A l’heure où le Premier ministre français en appelle à la rigueur, la présidente de la Commission de l’UE défend le budget européen «le plus ambitieux jamais proposé». Ursula van der Leyen a dévoilé, ce mercredi 16 juillet, une proposition de budget fixé à 2 000 milliards d’euros sur la période de 2028 à 2034. Le précédent budget, de 2021 à 2027, représentait 1 200 milliards d’euros – il avait été complété par un plan de relance de 800 milliards pendant la crise Covid.
L’augmentation proposée à l’avenir s’explique partiellement par le remboursement de l’emprunt européen contracté pendant la pandémie et par l’inflation. Ainsi, pour la période 2028-2032, 451 milliards d’euros sont budgétés pour la compétitivité des entreprises européennes, dans un contexte de tensions commerciales avec les Etats-Unis de Donald Trump. L’exécutif européen souligne aussi sa mobilisation en faveur de la défense, trois ans après le déclenchement de la guerre en Ukraine : il promet 100 milliards d’euros de soutien supplémentaire à Kyiv sur sept ans. A l’inverse, il prévoit une baisse dans le secteur de l’agriculture : 300 milliards seront consacrés aux «revenus des agriculteurs», contre 387 (dont 270 d’aides directes) dans le précédent budget.
Marche de protestation agricole
De quoi faire rugir le Premier ministre hongrois, Viktor Orban, dont le pays est l’un des principaux bénéficiaires de la Politique agricole commune (PAC) : «L’Ukraine bénéficierait d’une aide financière massive, tandis que les agriculteurs européens seraient perdants !»
L’arbitrage n’est pas non plus au goût de la Copa-Cogeca, lobby des agriculteurs européens. Il a d’ores et déjà lancé les hostilités, en organisant ce mercredi une marche de protestation, sans tracteurs, de quelques centaines de manifestants devant la Commission. «Cette proposition est une provocation», «personne n’a intérêt à défier les agriculteurs européens, si ce message n’a pas été entendu, nous reviendrons», a prévenu le patron de la FNSEA Arnaud Rousseau, premier syndicat agricole français.
Un reflet des tensions qui vont entourer les négociations entre les 27 Etats-membres : déjà exsangues, ils ne veulent pas mettre davantage dans le pot commun. A l’image de la France, puisque l’entourage de la ministre des Comptes publics, Amélie de Montchalin, a fait savoir, ce mercredi, que le pays verserait moins que prévu en 2026 – 5,7 milliards d’euros au lieu de 7,3 milliards. Ce alors même que la liste des dépenses européennes ne cesse de s’allonger.
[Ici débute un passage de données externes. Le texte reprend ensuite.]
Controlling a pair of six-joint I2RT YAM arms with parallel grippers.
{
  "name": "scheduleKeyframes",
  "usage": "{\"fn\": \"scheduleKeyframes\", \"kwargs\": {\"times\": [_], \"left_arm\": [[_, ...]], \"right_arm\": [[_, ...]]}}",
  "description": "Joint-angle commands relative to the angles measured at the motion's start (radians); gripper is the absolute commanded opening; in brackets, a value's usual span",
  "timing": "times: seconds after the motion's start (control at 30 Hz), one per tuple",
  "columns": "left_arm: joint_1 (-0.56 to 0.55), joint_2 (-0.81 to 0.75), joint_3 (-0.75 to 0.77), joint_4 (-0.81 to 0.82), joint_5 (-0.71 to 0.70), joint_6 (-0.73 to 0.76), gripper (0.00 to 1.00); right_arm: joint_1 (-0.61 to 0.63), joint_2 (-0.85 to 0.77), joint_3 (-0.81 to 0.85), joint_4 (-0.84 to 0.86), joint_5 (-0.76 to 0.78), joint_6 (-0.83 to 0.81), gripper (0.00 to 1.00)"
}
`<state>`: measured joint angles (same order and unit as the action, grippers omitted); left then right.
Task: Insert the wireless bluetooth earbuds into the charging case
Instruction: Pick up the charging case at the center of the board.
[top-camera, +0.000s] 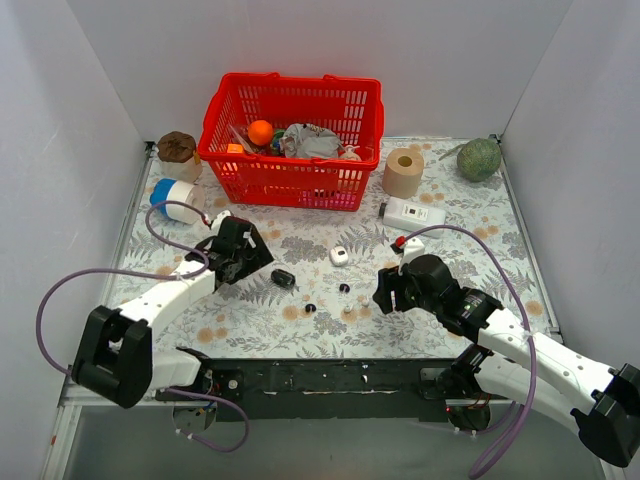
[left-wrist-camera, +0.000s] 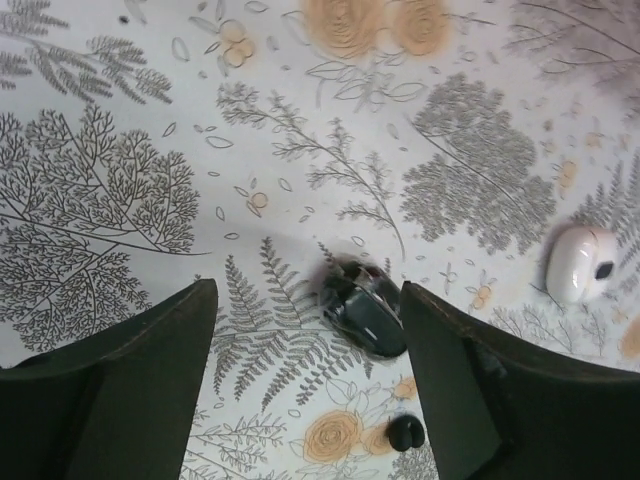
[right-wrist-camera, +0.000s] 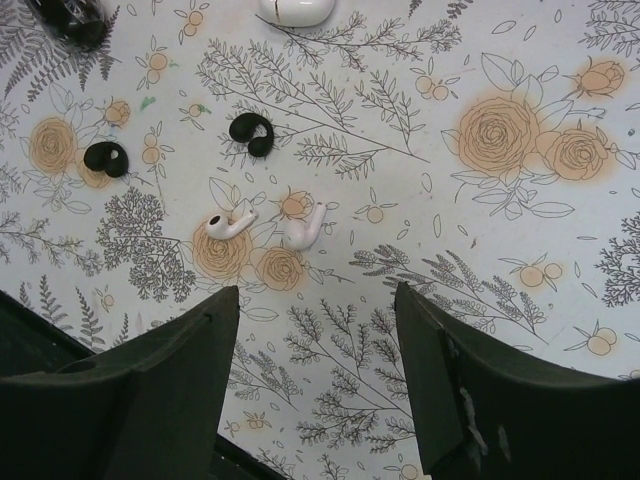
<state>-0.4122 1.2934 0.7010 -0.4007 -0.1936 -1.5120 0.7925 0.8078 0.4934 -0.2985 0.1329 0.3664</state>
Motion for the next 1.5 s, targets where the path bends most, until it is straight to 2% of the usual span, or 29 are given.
{"fn": "scheduleKeyframes", "kwargs": {"times": [0.0, 0.07, 0.17, 0.2, 0.27, 0.5, 0.7, 1.47], "left_arm": [[-0.004, -0.14, 0.034, 0.002, 0.043, 0.185, 0.97], [-0.002, -0.164, 0.034, 0.013, 0.068, 0.255, 0.98], [-0.004, -0.137, 0.064, -0.022, 0.259, 0.358, 0.98], [-0.004, -0.125, 0.06, -0.015, 0.369, 0.378, 0.98], [-0.029, -0.135, 0.042, 0.023, 0.408, 0.414, 0.98], [-0.092, -0.042, 0.109, -0.015, 0.329, 0.536, 0.98], [-0.149, 0.086, 0.176, -0.069, 0.172, 0.581, 0.98], [-0.221, 0.302, 0.235, -0.072, 0.074, 0.635, 0.98]], "right_arm": [[0.004, -0.009, 0.037, 0.001, 0.036, -0.03, 0.72], [0.004, -0.002, 0.046, 0.002, 0.034, -0.034, 0.72], [0.004, 0.011, 0.056, 0.005, 0.022, -0.038, 0.72], [0.005, 0.013, 0.059, 0.006, 0.02, -0.04, 0.72], [0.004, 0.021, 0.062, 0.006, 0.014, -0.041, 0.72], [0.004, 0.03, 0.079, 0.001, -0.006, -0.041, 0.72], [0.004, 0.044, 0.08, 0.006, -0.019, -0.038, 0.72], [0.004, 0.05, 0.06, 0.007, -0.027, -0.044, 0.73]]}}
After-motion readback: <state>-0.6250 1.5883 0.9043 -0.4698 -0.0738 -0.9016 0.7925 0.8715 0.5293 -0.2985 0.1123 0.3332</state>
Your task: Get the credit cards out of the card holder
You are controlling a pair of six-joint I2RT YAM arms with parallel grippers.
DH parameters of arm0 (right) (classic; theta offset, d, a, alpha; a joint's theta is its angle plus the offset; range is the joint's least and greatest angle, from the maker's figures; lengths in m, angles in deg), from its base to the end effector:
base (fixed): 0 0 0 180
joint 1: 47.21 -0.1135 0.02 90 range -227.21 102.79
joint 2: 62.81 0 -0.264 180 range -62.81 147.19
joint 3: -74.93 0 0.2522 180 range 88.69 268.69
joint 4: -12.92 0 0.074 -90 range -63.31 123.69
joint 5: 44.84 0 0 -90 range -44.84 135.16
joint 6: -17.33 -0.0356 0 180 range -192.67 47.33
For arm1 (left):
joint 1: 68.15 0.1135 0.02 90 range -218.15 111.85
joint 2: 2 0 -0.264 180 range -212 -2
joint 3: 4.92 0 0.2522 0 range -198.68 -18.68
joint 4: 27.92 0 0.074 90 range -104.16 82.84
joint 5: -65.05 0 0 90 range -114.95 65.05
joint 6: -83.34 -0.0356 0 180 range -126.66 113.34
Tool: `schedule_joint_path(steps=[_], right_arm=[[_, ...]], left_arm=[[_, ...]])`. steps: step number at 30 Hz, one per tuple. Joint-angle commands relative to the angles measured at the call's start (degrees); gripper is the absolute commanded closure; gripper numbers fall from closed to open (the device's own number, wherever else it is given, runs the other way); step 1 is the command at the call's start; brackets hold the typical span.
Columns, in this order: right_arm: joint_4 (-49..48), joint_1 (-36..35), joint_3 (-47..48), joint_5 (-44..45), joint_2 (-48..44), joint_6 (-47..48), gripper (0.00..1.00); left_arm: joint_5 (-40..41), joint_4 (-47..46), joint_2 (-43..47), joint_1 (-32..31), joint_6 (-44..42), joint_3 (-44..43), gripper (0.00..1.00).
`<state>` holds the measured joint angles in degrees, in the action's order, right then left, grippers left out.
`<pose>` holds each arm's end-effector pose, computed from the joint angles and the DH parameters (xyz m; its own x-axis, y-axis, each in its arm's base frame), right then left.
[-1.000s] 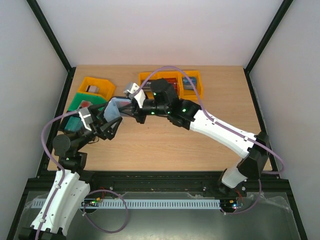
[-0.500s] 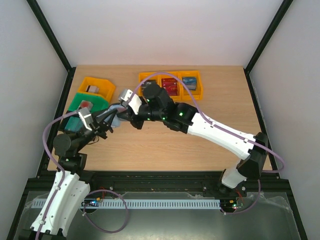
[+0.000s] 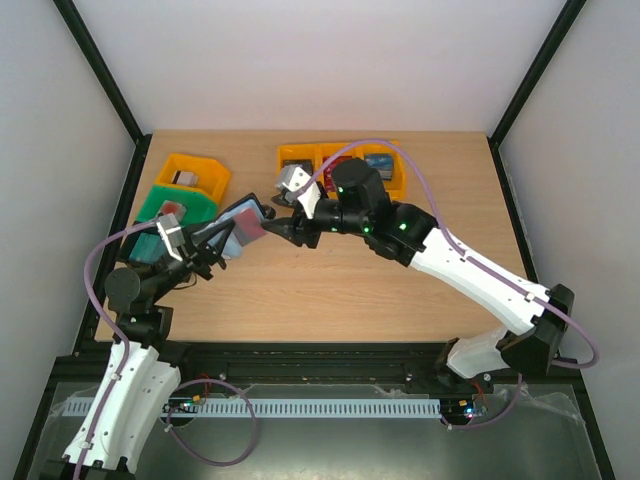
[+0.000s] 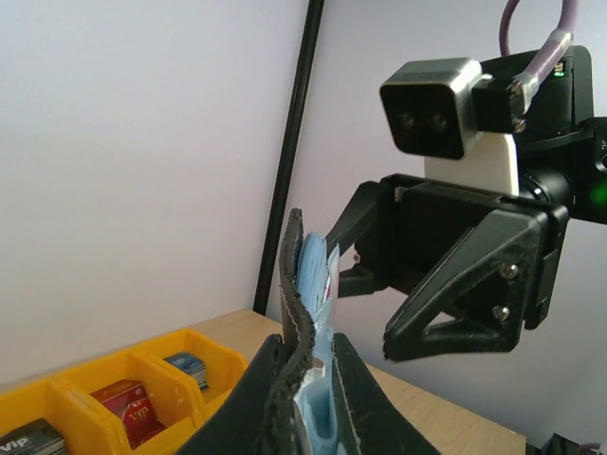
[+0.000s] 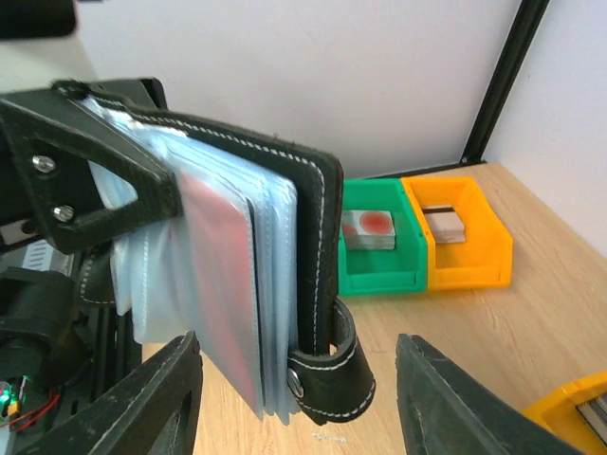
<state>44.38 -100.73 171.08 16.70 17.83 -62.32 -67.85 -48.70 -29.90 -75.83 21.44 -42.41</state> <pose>0.1774 0.2685 0.4125 0.0152 -0.2451 -0.9694 -0.9927 0.1121 -0.0439 0.1174 -0.0403 0.3296 0.1217 -0.3646 -0.9232 0.8358 0.5393 -0.1028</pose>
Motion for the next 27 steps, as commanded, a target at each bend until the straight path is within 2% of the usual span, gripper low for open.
schedule_joint_path(steps=[1,19,23,27], right_arm=[[-1.90,1.20,-0.89,-3.66,-2.36,0.60,0.47],[-2.23,3.18,0.22,-1.20,0.16,-0.29,0.52],[-1.96,3.44,0.41,-3.04,0.11,-0.03,0.49],[-1.18,3.44,0.20,-9.30,0.68,0.53,0.42]], left_arm=[[-1.50,-2.86,0.13,0.31,0.76,-0.41,0.98],[-9.40,-7.23,0.06,0.21,0.78,-0.57,0.98],[-9.92,-7.38,0.04,0.21,0.64,-0.62,0.98],[-9.72,-7.49,-0.04,0.21,0.51,-0.70,0.98]])
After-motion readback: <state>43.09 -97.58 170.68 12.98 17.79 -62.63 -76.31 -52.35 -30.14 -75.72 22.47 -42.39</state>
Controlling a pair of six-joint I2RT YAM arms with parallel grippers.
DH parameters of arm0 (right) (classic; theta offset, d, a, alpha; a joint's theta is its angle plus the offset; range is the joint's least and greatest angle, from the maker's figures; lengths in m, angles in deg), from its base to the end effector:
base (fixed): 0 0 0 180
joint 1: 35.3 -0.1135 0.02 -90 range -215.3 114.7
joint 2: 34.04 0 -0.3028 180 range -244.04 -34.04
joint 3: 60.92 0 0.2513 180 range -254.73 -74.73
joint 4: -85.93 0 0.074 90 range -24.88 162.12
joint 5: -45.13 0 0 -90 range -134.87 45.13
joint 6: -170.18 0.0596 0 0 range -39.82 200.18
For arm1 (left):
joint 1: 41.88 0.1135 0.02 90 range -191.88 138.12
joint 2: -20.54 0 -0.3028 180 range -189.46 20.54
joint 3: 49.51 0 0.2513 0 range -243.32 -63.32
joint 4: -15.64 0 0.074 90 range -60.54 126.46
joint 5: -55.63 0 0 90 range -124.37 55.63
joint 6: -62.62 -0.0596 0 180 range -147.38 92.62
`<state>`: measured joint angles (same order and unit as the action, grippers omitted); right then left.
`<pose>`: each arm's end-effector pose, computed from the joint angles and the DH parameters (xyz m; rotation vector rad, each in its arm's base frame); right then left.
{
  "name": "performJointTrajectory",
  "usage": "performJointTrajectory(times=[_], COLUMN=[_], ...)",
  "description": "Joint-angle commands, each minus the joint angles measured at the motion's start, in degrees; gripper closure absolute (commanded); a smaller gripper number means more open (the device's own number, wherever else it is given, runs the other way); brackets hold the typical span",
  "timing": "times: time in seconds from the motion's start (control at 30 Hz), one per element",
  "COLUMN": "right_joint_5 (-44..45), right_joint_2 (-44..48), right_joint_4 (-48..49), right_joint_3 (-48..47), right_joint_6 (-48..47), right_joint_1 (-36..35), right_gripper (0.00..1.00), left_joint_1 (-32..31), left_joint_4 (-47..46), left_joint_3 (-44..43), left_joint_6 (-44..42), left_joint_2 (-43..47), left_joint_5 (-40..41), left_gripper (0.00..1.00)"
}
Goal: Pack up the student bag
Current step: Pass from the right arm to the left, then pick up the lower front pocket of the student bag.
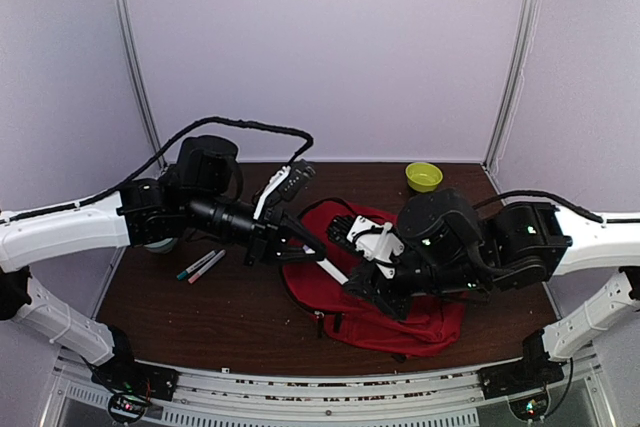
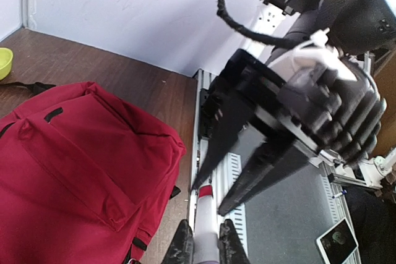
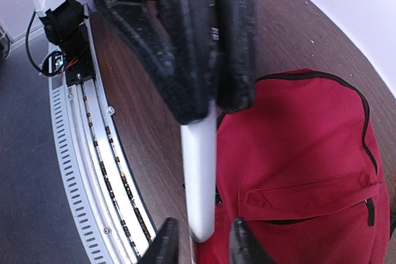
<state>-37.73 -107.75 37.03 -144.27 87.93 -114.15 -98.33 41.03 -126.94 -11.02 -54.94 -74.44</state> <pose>0.0626 0.2791 0.3620 -1.3020 1.9409 0.6537 0.1366 -0.2754 0.3676 1.2170 1.8383 -1.4645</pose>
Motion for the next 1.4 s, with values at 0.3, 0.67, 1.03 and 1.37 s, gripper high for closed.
performJointTrajectory(times=[0.3, 0.67, 1.03, 1.37], right_joint_5=[1.51, 2.75, -1.37, 4.62], right_joint_2=[10.2, -7.61, -17.04, -17.59], right_joint_4=[-0.48, -6.07, -5.87, -12.55], right_joint_3=[16.84, 8.25, -0.85, -0.62], right_joint_6=[27.05, 35.73, 36.21, 37.59], right_joint_1=[24.55, 26.76, 26.97, 26.21], right_gripper=[0.4, 0.23, 0.22, 0.45], left_joint_1=[-0.24, -0.24, -0.24, -0.24], left_joint_4=[0.2, -1.43, -1.38, -2.44], left_joint_3=[4.14, 8.75, 15.05, 17.27], left_joint_6=[2.02, 2.02, 1.09, 0.95], left_joint_2=[1.83, 4.48, 10.46, 12.51], left_joint_5=[18.69, 20.72, 22.66, 22.76], left_gripper=[1.0, 1.0, 1.0, 1.0])
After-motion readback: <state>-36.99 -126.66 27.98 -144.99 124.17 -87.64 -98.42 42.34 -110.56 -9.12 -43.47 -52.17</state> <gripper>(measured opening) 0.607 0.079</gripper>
Bras de fer annoncé sur l’agriculture
La transformation de la PAC est déjà au cœur de la bataille. Echaudée par le mouvement de colère agricole de 2024, la Commission se veut pourtant rassurante : elle assure que la PAC continuera de fonctionner avec des règles propres et de moyens financiers fléchés. Notamment en ce qui concerne les aides directes aux agriculteurs.
Cependant, au moins deux dispositifs sur le soutien aux régions rurales défavorisées et l’innovation agricole quitteraient le giron des financements de la PAC. Ils rejoindraient ceux destinés à la cohésion des territoires. La Commission voudrait aussi revoir le mode de calcul des versements, pour mieux cibler ses bénéficiaires. Elle aimerait aussi plafonner à 100 000 euros les aides à l’hectare et introduire une dégressivité. Objectif : éviter de trop financer les plus grandes exploitations. Mais là encore, les négociations s’annoncent délicates.
Les enjeux climatiques sont un autre sujet délicat, au moment où les Verts craignent que les contraintes budgétaires poussent à sacrifier les crédits consacrés à la protection de l’environnement. Dans ce domaine comme dans d’autres, la Commission cherche de nouvelles ressources. Elle propose une taxation supplémentaire sur le tabac ou une nouvelle taxe sur les déchets électroniques non recyclés.
Quels seront les arbitrages dans deux ans ? «Comme d’habitude, tout se finira par cinq jours de négociations» lors d’un sommet entre les 27, prédit un fonctionnaire européen. Avec, en creux, la division persistante au sein de l’Union européenne entre les Etats les plus «frugaux», hostiles à un budget trop important, tels les Pays-Bas ou le Danemark, et ceux, comme la France, qui plaident pour un nouvel emprunt commun européen.